--- START ---

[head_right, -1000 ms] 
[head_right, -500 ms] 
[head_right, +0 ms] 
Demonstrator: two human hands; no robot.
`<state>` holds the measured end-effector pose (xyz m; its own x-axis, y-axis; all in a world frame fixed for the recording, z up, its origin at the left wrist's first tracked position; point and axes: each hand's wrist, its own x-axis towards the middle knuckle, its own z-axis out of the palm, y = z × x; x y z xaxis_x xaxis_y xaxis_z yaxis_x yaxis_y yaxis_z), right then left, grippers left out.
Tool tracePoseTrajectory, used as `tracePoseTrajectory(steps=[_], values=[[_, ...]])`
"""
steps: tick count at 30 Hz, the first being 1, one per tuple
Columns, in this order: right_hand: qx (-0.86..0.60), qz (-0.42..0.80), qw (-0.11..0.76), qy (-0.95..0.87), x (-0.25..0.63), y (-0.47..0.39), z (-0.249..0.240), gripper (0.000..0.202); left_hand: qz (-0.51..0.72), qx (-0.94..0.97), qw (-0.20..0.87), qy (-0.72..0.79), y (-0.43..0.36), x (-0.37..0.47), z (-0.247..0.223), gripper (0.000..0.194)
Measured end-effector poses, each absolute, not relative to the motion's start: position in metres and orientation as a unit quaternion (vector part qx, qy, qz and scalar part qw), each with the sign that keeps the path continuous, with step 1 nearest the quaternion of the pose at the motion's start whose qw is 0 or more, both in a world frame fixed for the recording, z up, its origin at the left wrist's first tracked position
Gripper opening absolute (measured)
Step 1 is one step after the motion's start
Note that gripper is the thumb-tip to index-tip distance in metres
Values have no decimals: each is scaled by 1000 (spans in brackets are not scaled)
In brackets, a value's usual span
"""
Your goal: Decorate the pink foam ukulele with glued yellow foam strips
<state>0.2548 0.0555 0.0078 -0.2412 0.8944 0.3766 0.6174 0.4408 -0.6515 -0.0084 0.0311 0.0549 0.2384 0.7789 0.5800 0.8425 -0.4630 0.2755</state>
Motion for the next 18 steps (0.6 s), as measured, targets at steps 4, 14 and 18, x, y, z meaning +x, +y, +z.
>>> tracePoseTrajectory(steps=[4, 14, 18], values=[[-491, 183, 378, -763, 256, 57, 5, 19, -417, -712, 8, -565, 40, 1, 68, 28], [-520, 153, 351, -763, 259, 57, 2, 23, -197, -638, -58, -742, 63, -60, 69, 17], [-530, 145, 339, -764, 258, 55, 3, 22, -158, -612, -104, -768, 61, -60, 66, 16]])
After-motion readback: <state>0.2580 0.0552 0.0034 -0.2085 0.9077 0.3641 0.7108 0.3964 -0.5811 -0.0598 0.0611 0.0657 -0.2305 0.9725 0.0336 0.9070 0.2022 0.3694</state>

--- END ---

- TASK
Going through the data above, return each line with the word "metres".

- YOUR SOLUTION
Measured end-effector poses, each absolute, not relative to the motion's start: position in metres and orientation as a unit quaternion (vector part qx, qy, qz and scalar part qw), each with the sign that keeps the path continuous, with step 1 nearest the quaternion of the pose at the motion's start whose qw is 0 or more, both in a world frame fixed for the recording, z up, its origin at the left wrist's first tracked position
Note that gripper is the thumb-tip to index-tip distance in metres

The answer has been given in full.